Problem description: Only the lines from the one that contains "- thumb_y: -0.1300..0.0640" through the last line of the data below should be duplicated, exactly and without pictures.

Listed entries:
*** Begin section ***

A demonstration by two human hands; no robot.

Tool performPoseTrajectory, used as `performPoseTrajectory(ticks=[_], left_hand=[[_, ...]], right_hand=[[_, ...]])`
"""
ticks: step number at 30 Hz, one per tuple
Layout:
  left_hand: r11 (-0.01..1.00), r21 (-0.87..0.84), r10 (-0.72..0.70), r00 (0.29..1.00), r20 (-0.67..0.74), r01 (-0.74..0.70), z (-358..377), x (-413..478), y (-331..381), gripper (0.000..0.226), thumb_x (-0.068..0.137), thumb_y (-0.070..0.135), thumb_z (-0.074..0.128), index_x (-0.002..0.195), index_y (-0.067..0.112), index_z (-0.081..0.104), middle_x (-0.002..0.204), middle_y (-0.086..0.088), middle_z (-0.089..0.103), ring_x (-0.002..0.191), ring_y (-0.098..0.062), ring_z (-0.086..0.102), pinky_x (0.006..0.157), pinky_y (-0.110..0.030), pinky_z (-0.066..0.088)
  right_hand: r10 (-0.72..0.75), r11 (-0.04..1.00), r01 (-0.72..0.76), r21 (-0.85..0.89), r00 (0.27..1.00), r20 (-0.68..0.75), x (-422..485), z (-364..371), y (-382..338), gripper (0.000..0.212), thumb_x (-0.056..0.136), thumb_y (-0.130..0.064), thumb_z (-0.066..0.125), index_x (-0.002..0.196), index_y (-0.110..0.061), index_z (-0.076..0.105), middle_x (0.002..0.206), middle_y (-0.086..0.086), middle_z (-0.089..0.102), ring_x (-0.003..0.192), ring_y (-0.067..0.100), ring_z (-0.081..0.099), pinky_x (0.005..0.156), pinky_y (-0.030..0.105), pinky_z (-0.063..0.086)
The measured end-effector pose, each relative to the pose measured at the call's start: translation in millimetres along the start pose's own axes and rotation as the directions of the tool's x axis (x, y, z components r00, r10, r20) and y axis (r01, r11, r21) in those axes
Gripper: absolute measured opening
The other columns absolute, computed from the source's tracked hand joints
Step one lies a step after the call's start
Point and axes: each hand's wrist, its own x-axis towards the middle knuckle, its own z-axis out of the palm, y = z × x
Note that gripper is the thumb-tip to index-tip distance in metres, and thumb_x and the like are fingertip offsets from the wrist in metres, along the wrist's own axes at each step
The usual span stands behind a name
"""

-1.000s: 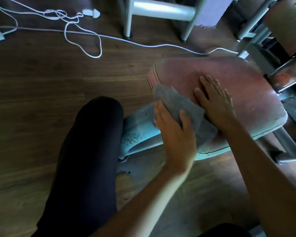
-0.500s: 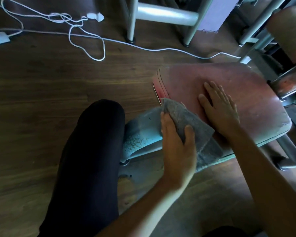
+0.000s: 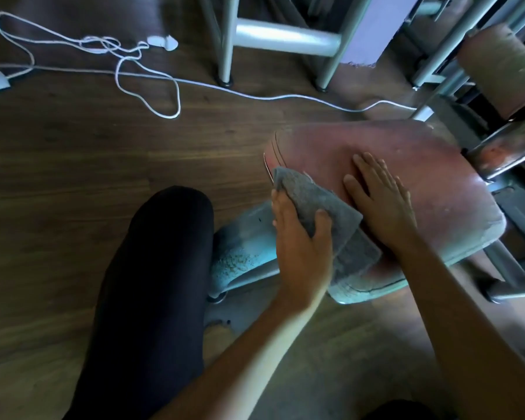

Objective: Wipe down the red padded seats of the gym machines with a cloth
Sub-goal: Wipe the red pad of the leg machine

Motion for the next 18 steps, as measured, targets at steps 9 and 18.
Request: performPoseTrajectory(ticks=[9,18], left_hand=[[0.999,-0.021,0.035,0.998,0.058,-0.033,-7,-31,7,0.073,0.100,0.032,0.052,0.159,0.026,0.010,0.164,0.004,0.023,0.151,-0.011,0.023,0.124,-0.038,0.022],[1.000,-0.029,0.013,0.998,0.064,-0.011,-9,-45,8,0.071,0.101,0.030,0.052,0.159,0.027,0.013,0.164,0.006,0.024,0.150,-0.006,0.024,0.123,-0.037,0.024]], right_hand=[[0.016,1.000,-0.016,-0.002,1.000,-0.006,0,0,-1,0.056,0.103,-0.051,0.032,0.155,-0.032,0.026,0.164,-0.011,0.017,0.152,0.009,0.008,0.122,0.034,0.004],[0.021,1.000,-0.022,-0.007,1.000,-0.011,1,1,-3,0.055,0.103,-0.051,0.032,0.155,-0.032,0.027,0.164,-0.011,0.019,0.152,0.009,0.010,0.123,0.034,0.005]])
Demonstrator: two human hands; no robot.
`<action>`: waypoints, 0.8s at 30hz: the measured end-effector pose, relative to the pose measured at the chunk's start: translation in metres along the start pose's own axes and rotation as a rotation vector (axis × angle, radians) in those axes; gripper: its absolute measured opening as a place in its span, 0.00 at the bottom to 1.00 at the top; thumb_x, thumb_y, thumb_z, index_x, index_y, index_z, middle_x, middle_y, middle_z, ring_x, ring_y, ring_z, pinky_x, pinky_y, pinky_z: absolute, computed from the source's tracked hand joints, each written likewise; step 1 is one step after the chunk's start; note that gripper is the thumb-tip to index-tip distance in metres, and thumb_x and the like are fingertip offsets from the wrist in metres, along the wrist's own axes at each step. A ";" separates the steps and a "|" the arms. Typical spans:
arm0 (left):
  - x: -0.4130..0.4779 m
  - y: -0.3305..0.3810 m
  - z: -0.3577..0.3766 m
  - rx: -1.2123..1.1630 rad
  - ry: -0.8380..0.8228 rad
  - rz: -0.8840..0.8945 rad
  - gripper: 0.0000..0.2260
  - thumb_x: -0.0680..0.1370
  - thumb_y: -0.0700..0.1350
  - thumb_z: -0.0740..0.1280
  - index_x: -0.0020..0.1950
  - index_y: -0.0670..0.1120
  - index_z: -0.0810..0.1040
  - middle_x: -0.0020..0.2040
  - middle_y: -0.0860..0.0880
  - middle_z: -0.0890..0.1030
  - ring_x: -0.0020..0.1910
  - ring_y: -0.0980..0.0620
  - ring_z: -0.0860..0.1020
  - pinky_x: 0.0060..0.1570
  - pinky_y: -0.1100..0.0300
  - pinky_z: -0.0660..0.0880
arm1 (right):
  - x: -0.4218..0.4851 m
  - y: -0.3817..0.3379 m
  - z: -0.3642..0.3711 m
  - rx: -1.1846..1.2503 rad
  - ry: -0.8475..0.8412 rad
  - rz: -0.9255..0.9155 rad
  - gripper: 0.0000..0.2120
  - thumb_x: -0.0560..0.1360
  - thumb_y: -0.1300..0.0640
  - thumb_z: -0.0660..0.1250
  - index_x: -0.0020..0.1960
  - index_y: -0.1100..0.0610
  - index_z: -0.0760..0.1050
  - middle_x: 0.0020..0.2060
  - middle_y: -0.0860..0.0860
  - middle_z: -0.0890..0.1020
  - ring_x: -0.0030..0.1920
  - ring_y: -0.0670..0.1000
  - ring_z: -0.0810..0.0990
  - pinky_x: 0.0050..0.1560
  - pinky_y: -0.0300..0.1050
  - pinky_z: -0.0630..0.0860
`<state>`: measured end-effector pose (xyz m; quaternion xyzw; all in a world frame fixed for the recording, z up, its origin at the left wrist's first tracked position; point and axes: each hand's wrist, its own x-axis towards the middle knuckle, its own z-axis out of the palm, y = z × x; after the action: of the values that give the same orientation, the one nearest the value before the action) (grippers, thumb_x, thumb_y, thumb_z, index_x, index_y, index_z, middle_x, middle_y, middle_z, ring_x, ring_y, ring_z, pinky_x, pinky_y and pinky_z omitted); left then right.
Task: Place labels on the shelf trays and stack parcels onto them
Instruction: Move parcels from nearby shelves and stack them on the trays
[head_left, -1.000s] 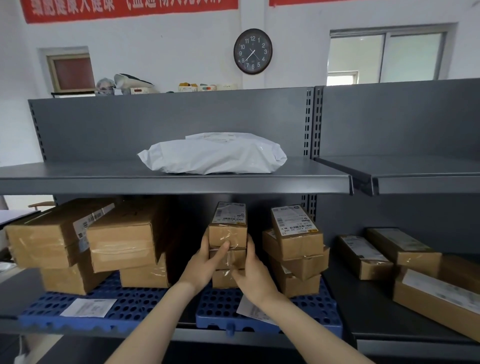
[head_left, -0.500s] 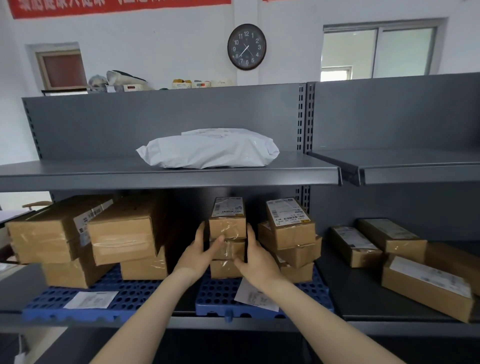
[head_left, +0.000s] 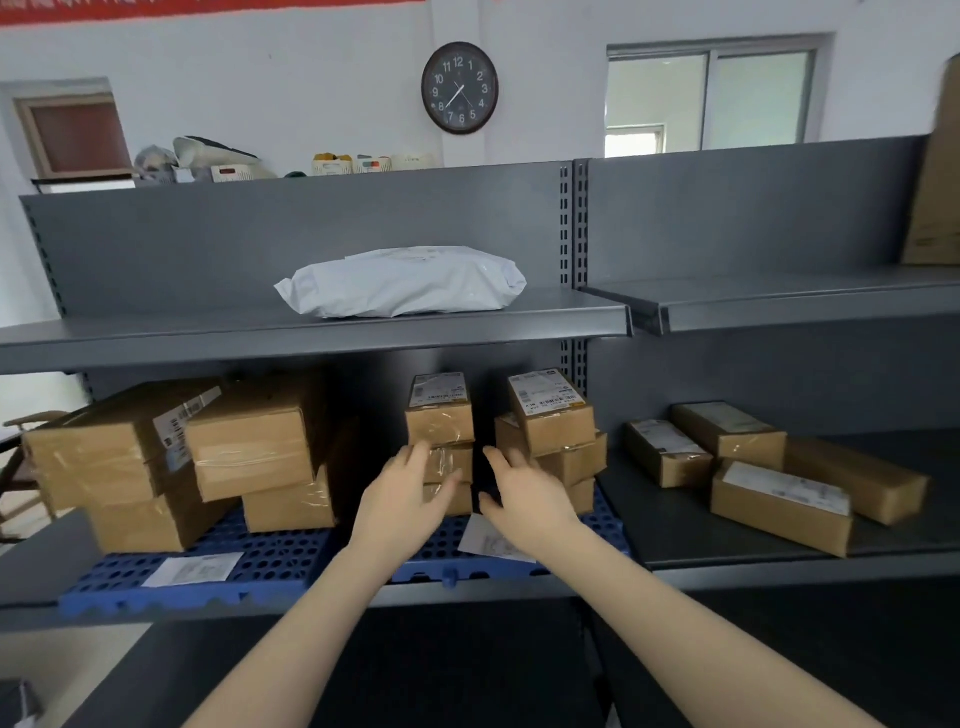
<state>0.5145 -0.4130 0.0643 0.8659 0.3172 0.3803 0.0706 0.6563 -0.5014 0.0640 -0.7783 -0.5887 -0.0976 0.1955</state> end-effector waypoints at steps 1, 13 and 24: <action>-0.002 0.006 0.000 0.004 0.007 0.034 0.22 0.77 0.59 0.60 0.67 0.49 0.67 0.60 0.49 0.76 0.53 0.52 0.77 0.48 0.54 0.78 | -0.007 0.002 -0.005 -0.016 0.030 -0.028 0.27 0.78 0.50 0.59 0.74 0.54 0.57 0.66 0.55 0.70 0.62 0.57 0.71 0.55 0.52 0.73; 0.004 0.075 0.040 0.081 -0.079 0.125 0.28 0.77 0.62 0.57 0.73 0.51 0.58 0.63 0.49 0.73 0.55 0.48 0.76 0.42 0.57 0.76 | -0.059 0.097 -0.065 -0.319 0.209 -0.014 0.23 0.79 0.49 0.56 0.72 0.54 0.61 0.65 0.53 0.73 0.64 0.55 0.71 0.61 0.49 0.70; 0.030 0.093 0.073 0.113 -0.142 -0.044 0.39 0.76 0.65 0.57 0.77 0.51 0.39 0.69 0.43 0.69 0.61 0.45 0.74 0.50 0.53 0.77 | -0.016 0.134 -0.054 -0.051 0.053 0.145 0.32 0.78 0.36 0.51 0.76 0.50 0.49 0.67 0.57 0.71 0.64 0.59 0.71 0.54 0.50 0.74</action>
<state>0.6267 -0.4594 0.0655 0.8861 0.3512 0.2980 0.0519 0.7842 -0.5689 0.0809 -0.8206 -0.5228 -0.1188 0.1977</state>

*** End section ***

Completed exercise:
  - thumb_y: -0.1300..0.0640
  - thumb_z: -0.0660..0.1250
  - index_x: -0.0020..0.1960
  - index_y: -0.1100..0.0610
  - index_z: -0.0760..0.1050
  - middle_x: 0.0020..0.2060
  - middle_y: -0.0860..0.0860
  - middle_z: -0.0890..0.1020
  - ring_x: -0.0030..0.1920
  - ring_y: -0.0670..0.1000
  - ring_z: -0.0810..0.0990
  - pinky_x: 0.0050..0.1560
  - pinky_y: -0.0300..0.1050
  - pinky_z: -0.0630..0.0860
`<state>`: measured end-effector pose (xyz m; quaternion xyzw; all in a world frame fixed for the recording, z up, its origin at the left wrist's first tracked position; point and axes: each hand's wrist, its own x-axis towards the middle knuckle, its own z-axis out of the palm, y = z × x; after the action: of the values that give the same orientation, the one nearest the value before the action) (grippers, thumb_x, thumb_y, thumb_z, index_x, index_y, index_z, middle_x, middle_y, middle_z, ring_x, ring_y, ring_z, pinky_x, pinky_y and pinky_z omitted); left then right.
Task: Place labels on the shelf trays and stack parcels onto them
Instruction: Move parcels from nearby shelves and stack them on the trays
[head_left, -1.000s] 
[head_left, -0.500s] 
[head_left, +0.000s] 
<state>0.5145 -0.4130 0.0643 0.8659 0.3172 0.3803 0.0706 0.6563 -0.5014 0.0640 -0.7783 -0.5887 -0.0976 0.1955</state> end-effector waypoints at steps 1, 13 and 24: <action>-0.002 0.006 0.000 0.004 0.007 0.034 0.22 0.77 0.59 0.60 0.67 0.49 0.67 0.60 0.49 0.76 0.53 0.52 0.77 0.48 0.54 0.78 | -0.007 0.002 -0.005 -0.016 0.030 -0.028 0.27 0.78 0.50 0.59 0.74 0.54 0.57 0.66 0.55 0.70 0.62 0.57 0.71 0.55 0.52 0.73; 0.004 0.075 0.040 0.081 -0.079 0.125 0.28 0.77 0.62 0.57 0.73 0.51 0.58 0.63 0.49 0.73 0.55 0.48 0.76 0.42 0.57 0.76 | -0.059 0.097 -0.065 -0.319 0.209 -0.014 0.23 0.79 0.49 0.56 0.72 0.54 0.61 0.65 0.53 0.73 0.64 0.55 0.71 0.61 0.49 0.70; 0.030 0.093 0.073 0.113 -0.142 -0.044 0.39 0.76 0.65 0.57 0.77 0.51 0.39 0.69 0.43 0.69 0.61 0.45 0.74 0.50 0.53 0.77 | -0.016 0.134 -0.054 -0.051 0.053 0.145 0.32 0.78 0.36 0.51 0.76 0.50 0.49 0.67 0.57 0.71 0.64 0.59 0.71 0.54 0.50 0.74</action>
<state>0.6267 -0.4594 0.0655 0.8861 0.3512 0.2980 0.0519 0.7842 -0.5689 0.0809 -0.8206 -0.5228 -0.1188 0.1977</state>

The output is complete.